How More Sanctions on Russian Diamonds Could Affect the Global Market
The Group of 7 and the European Union are expected to issue new rules in an effort to slow the flow of revenue into the Kremlin’s war chest.
By Elizabeth Paton
Elizabeth Paton covers the international fashion industry from London
New York Times
Aug. 28, 2023
Nineteen months have passed since Russia invaded Ukraine, sending shock waves around the world — and through the global diamond market.
Russia is the world’s biggest diamond exporter by volume, with a state-owned company, Alrosa, mining almost one third of all diamonds produced in 2021.
To prevent funds from flowing into the Kremlin war chest, the United States — the world’s largest market for finished diamonds — took action last spring when President Biden banned the import of rough diamonds from Russia and the U.S. Treasury Department placed sanctions on Alrosa.

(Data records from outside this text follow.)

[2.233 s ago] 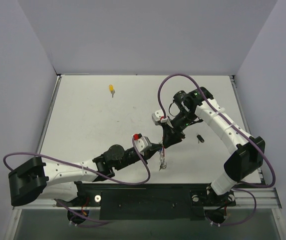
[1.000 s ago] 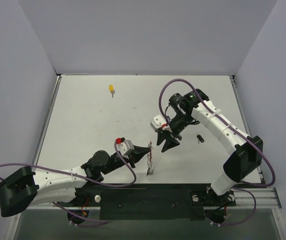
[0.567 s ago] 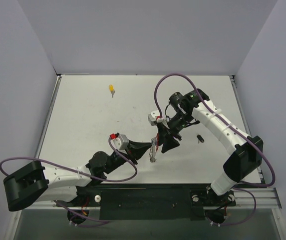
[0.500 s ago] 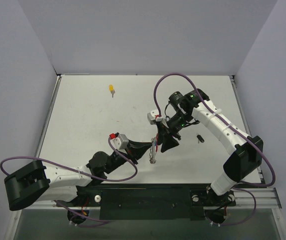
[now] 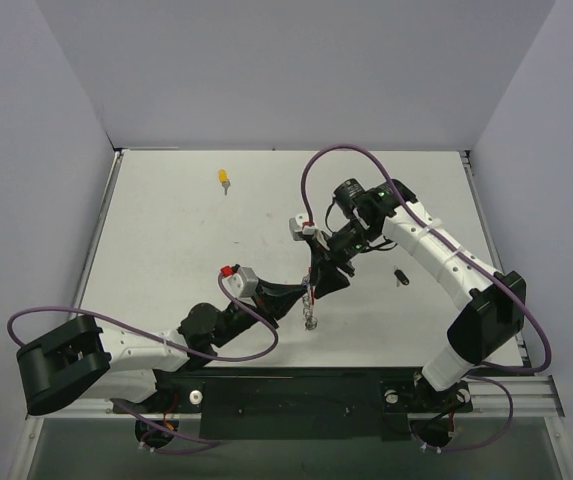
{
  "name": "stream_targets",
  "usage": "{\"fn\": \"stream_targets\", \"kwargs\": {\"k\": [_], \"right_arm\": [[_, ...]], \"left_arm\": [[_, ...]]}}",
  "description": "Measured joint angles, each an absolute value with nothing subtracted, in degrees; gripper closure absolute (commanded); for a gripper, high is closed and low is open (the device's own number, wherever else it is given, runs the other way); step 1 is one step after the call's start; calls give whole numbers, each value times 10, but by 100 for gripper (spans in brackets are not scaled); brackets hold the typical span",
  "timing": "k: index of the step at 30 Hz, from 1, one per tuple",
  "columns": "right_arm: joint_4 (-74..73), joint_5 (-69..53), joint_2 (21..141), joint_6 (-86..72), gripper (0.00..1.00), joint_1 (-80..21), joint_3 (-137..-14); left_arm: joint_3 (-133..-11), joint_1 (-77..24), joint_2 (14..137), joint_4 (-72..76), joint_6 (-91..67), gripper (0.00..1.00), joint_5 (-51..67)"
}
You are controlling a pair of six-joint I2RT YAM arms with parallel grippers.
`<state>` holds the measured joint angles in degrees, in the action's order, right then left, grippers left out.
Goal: Put the keys on the keyring
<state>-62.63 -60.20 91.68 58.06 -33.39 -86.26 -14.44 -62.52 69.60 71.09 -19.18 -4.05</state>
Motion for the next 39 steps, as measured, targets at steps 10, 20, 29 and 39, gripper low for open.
{"fn": "stream_targets", "kwargs": {"k": [10, 20, 29, 39], "right_arm": [[-618, -603, 917, 571, 87, -342, -862], [-611, -601, 917, 565, 100, -342, -863], [-614, -556, 917, 535, 100, -354, -867], [-673, -441, 927, 564, 100, -382, -913]], "left_arm": [[-144, -626, 699, 714, -198, 100, -43], [-144, -627, 700, 719, -206, 100, -42], [-145, -614, 661, 651, -192, 52, -22], [-200, -606, 501, 371, -62, 36, 25]]}}
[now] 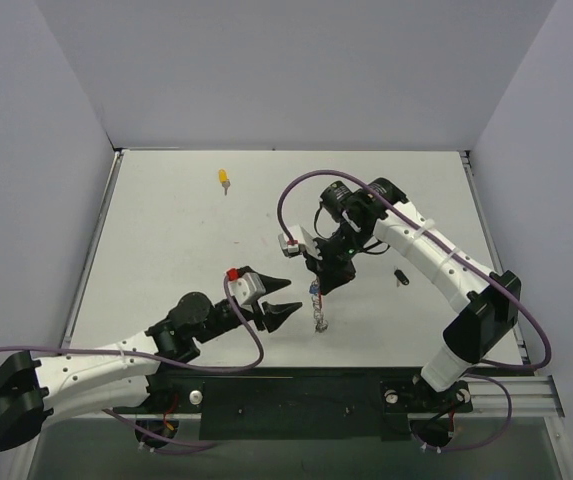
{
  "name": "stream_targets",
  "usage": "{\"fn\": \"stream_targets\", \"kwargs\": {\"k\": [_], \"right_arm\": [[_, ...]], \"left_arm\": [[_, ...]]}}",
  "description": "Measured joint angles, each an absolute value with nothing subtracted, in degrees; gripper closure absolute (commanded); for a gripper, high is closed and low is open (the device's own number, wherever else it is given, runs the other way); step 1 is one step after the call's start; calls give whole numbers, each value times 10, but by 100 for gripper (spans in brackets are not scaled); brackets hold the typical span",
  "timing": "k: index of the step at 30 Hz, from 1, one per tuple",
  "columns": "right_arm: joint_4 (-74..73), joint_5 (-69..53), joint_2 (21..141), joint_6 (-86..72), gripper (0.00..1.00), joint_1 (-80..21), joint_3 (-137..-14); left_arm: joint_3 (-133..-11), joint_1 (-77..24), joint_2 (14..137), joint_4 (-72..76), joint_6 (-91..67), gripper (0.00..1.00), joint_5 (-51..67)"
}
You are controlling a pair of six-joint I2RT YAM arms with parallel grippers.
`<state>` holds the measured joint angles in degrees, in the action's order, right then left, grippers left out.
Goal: Put the keys on the keyring
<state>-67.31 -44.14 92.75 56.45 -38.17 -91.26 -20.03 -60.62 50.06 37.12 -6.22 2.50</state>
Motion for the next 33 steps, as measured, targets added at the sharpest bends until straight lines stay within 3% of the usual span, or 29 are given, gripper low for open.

Other countries imposed sanctions of their own, including Britain, which early this year announced an outright ban on Russian diamonds.
Last year the European Union had tried several times to enforce sanctions on Russian diamonds, but was prevented by Belgium because of protests from Antwerp, the Belgian port city that is a leading trade hub for precious stones. Its representatives have expressed concerns that, aside from the difficulty that comes with tracking a diamond’s true origin, sanctions could hand Antwerp’s rivals, like Dubai and India, a competitive advantage on the Russian diamond trade. Not everyone agreed.
“There are people for whom the diamonds sold in Antwerp are more important than the battle we are waging,” President Volodymyr Zelensky of Ukraine said last year.